In a dielectric-barrier discharge operating in the near-atmospheric pressure range, electron energy is typically in the range of 1 to 10 eV and ion energy is close to the ambient gas temperature. Because of the energy disparity between the electron and ion species, these discharges are classified as non-thermal plasma. Typically, the density of the charge particles is much less than the neutral ambient gas and the plasma behavior is dominated by collisional effects. The energy of the electrons can be utilized for exciting atoms and molecules, thereby initiating chemical reactions and/or emission of radiations. The energetic electrons are able to induce the breakdown of some chemical bonds of the molecules, collide with the background molecules resulting in the breakdown of molecular chain, ionization and excitation, and generation of free atoms and radicals such as O, OH or HO2. The radicals can attack hazardous organic molecules and are useful in decomposing pollutants in air. The disassociation of O2 provides the required O to combine with O2 to form ozone. The low energy electrons can attach to neutral atoms or molecules to form negative ions, which can enhance reactions in decomposing pollutants and destruction of microbe. Through collision, electrons can destroy organic compounds including bacteria and virus directly.
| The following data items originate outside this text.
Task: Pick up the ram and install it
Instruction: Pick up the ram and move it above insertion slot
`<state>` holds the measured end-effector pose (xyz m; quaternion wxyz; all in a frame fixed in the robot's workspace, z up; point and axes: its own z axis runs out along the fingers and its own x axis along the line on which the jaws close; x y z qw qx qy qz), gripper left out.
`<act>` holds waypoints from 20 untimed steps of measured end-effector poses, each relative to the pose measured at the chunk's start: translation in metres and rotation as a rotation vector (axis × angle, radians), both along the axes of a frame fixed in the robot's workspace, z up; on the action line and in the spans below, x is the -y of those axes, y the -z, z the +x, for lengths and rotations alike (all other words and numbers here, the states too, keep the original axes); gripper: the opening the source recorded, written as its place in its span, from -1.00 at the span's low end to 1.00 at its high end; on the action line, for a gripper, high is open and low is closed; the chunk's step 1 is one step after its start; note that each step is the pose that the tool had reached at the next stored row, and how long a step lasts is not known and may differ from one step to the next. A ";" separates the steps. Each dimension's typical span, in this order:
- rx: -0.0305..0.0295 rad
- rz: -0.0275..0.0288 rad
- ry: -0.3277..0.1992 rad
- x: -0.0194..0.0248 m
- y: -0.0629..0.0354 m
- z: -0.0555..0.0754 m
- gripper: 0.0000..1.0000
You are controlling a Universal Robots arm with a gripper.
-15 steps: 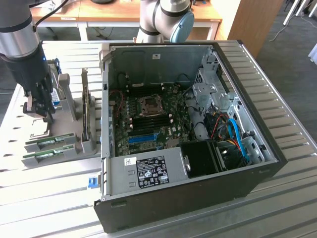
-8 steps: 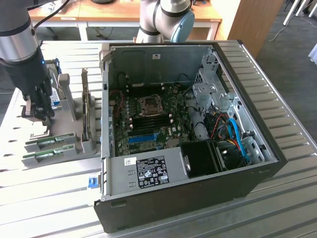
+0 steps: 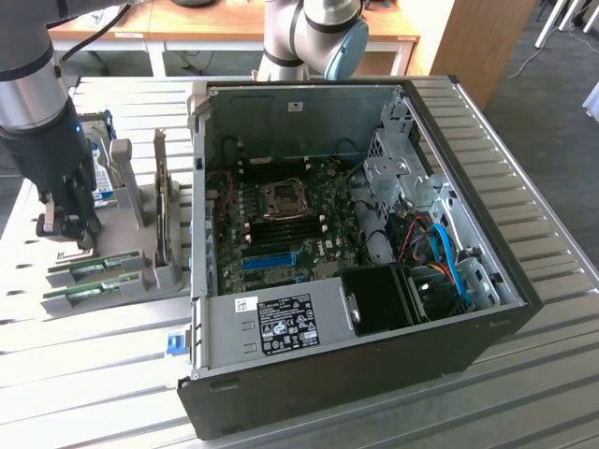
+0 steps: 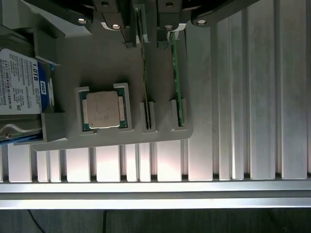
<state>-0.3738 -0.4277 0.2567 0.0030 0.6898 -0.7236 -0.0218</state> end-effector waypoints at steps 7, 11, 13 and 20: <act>0.0000 0.0017 0.000 0.0139 0.0000 0.000 -0.39; 0.0000 0.0020 0.000 0.0191 0.0000 0.000 -0.39; 0.0000 0.0021 0.000 0.0191 0.0000 0.000 -0.39; 0.0016 0.0022 0.000 0.0193 0.0050 0.000 -0.39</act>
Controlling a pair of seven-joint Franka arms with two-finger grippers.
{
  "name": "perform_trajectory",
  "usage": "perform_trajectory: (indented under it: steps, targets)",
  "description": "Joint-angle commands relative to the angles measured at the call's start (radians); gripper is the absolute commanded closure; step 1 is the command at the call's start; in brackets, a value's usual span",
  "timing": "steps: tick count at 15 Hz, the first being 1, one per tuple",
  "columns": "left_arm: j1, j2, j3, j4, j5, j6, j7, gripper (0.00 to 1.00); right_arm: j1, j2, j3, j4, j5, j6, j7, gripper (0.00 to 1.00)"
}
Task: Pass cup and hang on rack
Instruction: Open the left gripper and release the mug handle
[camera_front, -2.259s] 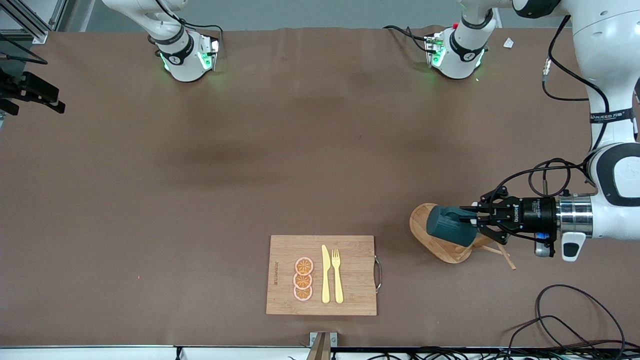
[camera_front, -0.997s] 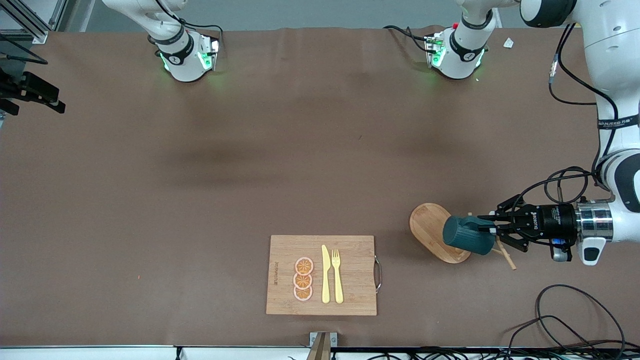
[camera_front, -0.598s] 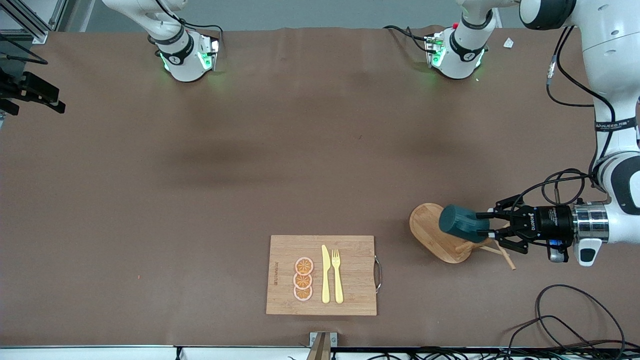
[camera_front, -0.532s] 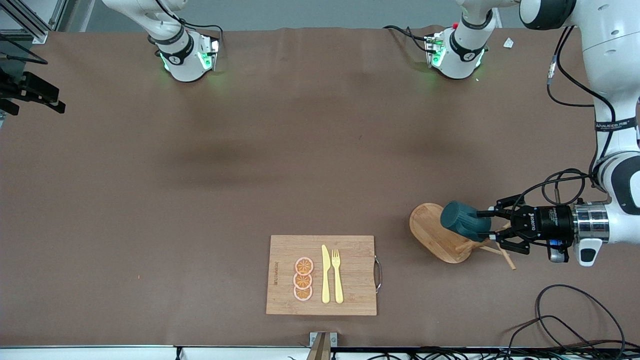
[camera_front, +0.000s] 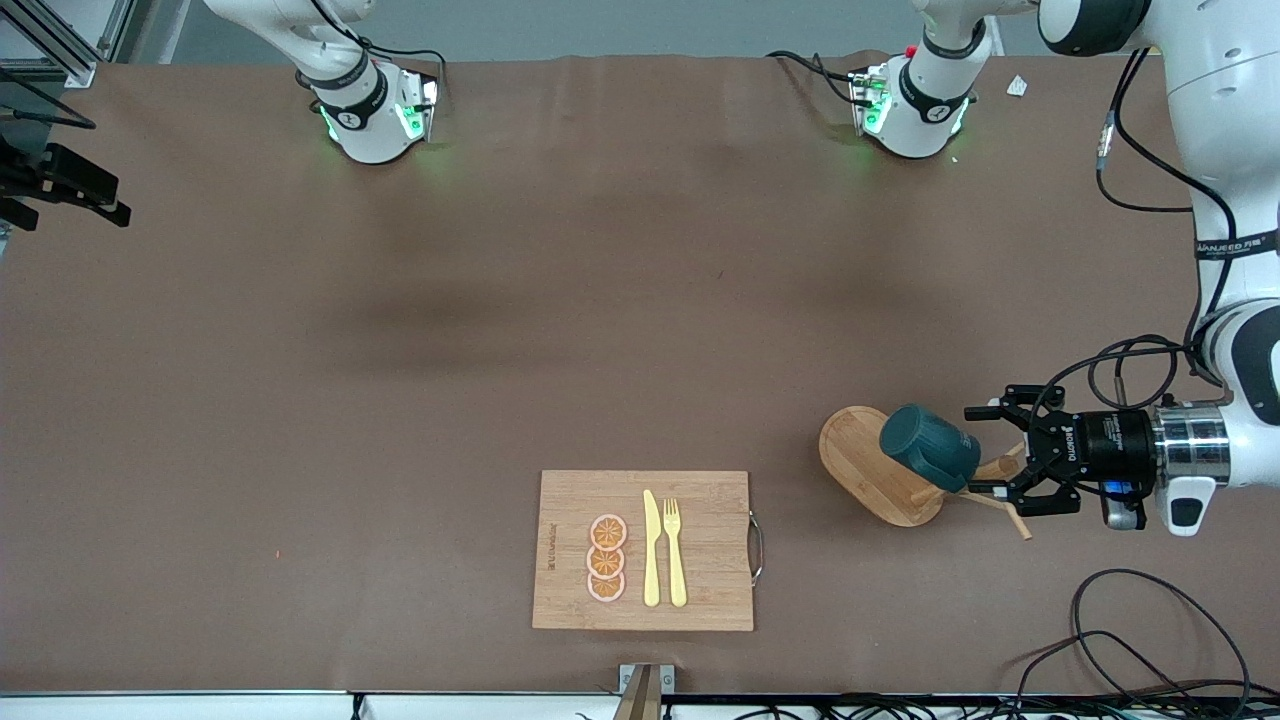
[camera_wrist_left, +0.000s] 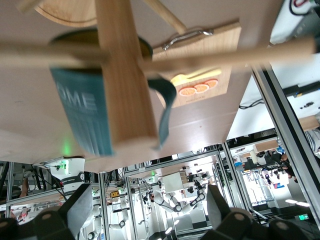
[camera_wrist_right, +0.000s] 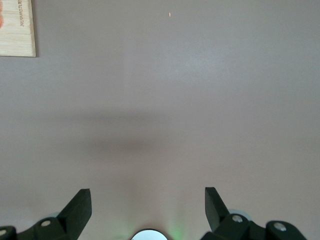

Emissions, particularly in the UV spectral region, through recombination and relaxation, can initiate photo-physical and photo-chemical process by breaking molecular bonds and hence destroying microbe resulting in disinfection effect.
The harmful contaminants can be broadly grouped into chemical contaminant, volatile organic compounds, bacteria, fungi and viruses; each group is characterized by the amount and complexity of the constituent molecules or radicals. Plasma properties have to be optimized in order to destroy and/or to prevent the growth of these harmful contaminants. One major requirement is to ensure that these harmful contaminants have an adequate residence time within the reactor device while supporting a sufficiently high flow rate for practical applications.
While plasma can be utilized to reduce the harmful particles, the generation of plasma also creates by-product gas which can be hazardous. Typical examples of bi-product gas are ozone and nitrogen dioxide (NO2).
Therefore it would be desirable to provide an apparatus to generate plasma for indoor air purification and disinfection which adequate residence time and effective plasma power deposition to achieve efficient destruction of pollutants while minimizing the generation unwanted bi-product gases.